Assignment:
Please retype the listing below exactly, from its opening line through the line where "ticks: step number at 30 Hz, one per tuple" appears.

Data block:

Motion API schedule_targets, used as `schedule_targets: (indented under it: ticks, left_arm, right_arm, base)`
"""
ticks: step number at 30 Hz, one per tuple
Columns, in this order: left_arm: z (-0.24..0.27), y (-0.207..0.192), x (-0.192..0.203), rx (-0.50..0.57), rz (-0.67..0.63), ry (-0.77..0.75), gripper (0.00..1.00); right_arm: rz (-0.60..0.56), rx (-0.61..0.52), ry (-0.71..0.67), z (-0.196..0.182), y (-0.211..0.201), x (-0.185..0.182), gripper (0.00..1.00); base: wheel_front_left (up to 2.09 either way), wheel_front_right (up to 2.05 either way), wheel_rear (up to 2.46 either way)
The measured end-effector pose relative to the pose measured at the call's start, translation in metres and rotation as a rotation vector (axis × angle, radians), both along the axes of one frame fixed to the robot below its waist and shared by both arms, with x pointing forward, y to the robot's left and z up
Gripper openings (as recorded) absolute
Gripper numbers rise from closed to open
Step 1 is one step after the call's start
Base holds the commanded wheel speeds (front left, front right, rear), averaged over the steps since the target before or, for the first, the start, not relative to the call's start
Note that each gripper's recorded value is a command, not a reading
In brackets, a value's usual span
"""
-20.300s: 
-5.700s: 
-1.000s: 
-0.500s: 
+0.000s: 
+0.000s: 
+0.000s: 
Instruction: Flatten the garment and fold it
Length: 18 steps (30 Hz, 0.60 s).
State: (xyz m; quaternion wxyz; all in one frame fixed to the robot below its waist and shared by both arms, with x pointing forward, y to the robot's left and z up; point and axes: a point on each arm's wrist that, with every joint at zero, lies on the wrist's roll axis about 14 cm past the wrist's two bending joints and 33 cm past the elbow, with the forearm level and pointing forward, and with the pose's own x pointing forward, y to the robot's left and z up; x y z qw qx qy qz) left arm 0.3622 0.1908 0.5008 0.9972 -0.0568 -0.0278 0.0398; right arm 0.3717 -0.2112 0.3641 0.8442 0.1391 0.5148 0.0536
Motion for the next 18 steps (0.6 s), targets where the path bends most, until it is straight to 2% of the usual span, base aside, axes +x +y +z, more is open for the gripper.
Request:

Reply:
Motion API schedule_targets, used as `schedule_targets: (indented under it: ticks, left_arm, right_arm, base)`
"""
ticks: step number at 30 Hz, one per tuple

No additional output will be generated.